### [GOAL OF THE EXERCISE]
Restate word for word the span that opens with the line containing "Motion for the" and closes with the final line of the data; give only those lines.

'''

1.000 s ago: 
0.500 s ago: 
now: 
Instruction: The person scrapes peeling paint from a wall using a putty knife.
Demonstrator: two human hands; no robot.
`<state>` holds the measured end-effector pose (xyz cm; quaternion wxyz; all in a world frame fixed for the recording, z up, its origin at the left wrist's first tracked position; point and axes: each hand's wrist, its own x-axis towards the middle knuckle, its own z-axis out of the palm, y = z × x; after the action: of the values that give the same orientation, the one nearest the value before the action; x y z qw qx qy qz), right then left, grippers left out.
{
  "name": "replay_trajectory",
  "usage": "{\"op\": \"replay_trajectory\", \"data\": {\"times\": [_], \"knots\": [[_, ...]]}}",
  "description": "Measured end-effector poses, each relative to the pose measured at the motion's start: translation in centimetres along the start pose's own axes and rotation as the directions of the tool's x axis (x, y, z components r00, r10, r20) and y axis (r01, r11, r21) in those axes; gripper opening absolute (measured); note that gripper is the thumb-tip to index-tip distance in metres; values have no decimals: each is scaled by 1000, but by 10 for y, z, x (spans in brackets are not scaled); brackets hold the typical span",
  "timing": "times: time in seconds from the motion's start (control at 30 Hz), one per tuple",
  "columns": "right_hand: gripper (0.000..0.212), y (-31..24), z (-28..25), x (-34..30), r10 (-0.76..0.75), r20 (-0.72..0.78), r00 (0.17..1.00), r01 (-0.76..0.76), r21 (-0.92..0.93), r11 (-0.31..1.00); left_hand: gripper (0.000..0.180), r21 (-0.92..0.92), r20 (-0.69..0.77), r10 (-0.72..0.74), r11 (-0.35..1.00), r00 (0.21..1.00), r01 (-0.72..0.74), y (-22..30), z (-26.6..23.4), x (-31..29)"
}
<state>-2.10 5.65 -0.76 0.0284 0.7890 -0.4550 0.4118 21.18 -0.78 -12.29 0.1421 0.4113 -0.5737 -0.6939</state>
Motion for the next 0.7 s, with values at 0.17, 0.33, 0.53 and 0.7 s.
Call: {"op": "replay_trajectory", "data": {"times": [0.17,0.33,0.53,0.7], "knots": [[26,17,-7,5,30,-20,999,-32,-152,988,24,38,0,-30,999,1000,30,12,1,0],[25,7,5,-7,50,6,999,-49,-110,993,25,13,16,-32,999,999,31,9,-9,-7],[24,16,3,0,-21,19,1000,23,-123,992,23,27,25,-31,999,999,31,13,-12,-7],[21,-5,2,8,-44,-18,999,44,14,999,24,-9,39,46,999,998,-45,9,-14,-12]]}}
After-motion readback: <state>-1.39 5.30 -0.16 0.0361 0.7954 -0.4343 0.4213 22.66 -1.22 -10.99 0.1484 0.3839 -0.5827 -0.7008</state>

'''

### [REPLY]
Motion for the next 0.7 s, with values at 0.17, 0.33, 0.53 and 0.7 s.
Call: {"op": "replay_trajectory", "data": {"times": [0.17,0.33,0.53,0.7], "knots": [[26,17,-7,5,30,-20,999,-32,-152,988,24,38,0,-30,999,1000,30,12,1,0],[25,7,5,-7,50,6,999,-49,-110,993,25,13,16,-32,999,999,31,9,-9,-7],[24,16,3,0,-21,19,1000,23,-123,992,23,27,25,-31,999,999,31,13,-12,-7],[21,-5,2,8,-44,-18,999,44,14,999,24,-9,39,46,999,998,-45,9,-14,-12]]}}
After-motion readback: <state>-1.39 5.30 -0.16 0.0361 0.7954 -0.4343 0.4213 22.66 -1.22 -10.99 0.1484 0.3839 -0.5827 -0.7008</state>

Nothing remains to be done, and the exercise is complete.